--- Instructions to follow ---
Filter these entries down to the lines that hold the word "document", and show each of them.

Recorded data:
##########
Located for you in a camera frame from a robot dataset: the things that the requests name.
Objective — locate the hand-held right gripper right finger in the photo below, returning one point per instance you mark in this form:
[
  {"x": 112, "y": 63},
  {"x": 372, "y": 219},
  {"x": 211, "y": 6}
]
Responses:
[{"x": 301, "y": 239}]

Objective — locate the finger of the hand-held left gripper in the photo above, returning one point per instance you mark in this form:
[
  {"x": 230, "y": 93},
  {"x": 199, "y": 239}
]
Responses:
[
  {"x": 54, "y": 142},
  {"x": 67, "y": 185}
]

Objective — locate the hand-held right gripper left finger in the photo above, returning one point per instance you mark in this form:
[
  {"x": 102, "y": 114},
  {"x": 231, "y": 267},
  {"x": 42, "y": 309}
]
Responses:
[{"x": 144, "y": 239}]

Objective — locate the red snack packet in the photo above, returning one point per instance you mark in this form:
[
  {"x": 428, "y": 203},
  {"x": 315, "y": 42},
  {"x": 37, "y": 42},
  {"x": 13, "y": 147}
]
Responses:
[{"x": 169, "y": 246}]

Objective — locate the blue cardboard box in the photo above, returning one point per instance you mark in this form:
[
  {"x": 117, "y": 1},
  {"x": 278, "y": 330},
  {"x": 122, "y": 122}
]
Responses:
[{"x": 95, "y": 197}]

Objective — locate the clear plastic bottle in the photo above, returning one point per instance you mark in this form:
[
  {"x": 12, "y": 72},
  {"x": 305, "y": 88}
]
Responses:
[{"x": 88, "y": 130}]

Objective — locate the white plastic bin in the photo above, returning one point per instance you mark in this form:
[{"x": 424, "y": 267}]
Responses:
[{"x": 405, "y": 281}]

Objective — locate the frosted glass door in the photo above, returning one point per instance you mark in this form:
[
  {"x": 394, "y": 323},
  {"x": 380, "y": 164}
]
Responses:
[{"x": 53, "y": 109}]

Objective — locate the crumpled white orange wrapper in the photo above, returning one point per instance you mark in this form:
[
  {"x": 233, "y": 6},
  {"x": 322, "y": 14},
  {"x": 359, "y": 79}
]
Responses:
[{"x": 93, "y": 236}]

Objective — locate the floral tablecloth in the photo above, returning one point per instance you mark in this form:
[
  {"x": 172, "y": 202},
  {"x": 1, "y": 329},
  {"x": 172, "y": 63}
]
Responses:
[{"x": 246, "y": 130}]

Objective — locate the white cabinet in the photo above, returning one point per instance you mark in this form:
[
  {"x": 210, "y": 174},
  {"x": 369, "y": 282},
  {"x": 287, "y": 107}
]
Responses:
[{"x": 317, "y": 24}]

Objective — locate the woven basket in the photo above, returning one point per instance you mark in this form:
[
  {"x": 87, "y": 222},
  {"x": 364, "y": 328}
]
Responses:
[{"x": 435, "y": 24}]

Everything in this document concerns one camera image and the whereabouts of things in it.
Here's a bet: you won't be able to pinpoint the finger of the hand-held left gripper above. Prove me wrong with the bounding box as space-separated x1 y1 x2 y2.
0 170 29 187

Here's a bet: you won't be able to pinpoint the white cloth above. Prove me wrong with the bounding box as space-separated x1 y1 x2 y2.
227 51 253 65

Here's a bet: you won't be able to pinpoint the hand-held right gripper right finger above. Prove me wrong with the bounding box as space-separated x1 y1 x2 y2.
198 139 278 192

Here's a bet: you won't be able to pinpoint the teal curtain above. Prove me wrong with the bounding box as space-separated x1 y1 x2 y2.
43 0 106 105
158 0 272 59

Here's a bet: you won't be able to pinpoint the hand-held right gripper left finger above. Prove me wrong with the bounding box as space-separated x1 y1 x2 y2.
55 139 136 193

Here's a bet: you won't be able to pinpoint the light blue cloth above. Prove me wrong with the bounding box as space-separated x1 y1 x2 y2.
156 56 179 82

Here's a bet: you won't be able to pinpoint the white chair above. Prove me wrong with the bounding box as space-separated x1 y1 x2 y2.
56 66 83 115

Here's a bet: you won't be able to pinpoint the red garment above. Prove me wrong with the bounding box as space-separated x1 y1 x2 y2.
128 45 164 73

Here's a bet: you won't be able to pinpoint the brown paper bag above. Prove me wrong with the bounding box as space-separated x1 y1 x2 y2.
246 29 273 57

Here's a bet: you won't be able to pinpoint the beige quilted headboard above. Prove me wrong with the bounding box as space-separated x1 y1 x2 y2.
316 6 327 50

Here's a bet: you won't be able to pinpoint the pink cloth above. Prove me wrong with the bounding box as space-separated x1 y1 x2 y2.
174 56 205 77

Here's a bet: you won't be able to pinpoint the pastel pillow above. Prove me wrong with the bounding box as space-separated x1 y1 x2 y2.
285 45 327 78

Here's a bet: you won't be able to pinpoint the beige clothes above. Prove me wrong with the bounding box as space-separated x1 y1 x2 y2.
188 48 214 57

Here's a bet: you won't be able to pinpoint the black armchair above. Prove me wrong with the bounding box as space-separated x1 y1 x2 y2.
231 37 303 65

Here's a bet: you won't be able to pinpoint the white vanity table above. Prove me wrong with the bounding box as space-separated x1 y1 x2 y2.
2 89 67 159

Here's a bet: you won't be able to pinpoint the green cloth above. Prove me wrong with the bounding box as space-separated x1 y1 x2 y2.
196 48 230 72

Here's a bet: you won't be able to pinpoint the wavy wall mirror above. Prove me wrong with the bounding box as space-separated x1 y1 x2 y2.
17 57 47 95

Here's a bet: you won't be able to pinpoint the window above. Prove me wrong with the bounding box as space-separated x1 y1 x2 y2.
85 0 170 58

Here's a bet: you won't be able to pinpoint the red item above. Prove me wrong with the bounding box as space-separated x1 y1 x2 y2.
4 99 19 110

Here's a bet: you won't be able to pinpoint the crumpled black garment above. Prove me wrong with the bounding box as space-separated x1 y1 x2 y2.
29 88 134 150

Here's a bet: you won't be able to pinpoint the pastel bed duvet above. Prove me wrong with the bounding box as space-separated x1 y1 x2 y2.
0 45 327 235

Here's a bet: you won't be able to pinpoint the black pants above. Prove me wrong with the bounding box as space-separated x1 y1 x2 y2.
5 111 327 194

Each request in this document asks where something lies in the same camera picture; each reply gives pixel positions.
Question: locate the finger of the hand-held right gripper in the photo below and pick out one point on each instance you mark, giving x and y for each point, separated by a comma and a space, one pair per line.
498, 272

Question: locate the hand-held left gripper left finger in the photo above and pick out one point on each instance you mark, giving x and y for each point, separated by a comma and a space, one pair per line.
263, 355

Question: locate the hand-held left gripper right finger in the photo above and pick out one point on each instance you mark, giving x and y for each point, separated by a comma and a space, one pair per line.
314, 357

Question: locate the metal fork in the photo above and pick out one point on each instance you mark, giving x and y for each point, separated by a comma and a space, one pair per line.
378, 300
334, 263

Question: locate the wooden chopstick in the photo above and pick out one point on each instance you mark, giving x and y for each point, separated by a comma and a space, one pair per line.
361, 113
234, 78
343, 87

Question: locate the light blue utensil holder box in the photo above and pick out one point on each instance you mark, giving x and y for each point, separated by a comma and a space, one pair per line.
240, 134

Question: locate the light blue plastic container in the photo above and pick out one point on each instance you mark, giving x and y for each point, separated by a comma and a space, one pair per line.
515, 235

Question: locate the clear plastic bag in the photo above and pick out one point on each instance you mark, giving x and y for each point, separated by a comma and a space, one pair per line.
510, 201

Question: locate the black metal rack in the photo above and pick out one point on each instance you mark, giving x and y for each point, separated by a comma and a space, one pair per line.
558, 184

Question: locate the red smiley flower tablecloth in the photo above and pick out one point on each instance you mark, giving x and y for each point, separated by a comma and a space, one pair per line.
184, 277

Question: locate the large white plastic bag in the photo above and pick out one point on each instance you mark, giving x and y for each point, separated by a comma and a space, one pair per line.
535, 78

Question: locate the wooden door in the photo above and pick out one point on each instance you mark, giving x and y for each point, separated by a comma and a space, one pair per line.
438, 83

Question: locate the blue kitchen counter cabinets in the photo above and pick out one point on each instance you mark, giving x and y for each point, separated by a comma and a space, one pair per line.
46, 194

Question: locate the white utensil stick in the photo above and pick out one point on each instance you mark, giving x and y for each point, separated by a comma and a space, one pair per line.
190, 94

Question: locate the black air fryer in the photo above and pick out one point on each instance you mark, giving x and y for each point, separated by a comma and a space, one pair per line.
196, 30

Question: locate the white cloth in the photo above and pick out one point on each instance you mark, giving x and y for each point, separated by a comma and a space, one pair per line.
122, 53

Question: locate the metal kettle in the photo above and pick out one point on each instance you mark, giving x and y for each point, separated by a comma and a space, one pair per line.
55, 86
##########
--- Result below ---
Everything in this document concerns one camera image and the whereabouts of things in it.
Each request in this document asks where something lies in the same camera picture; each reply gives pixel positions.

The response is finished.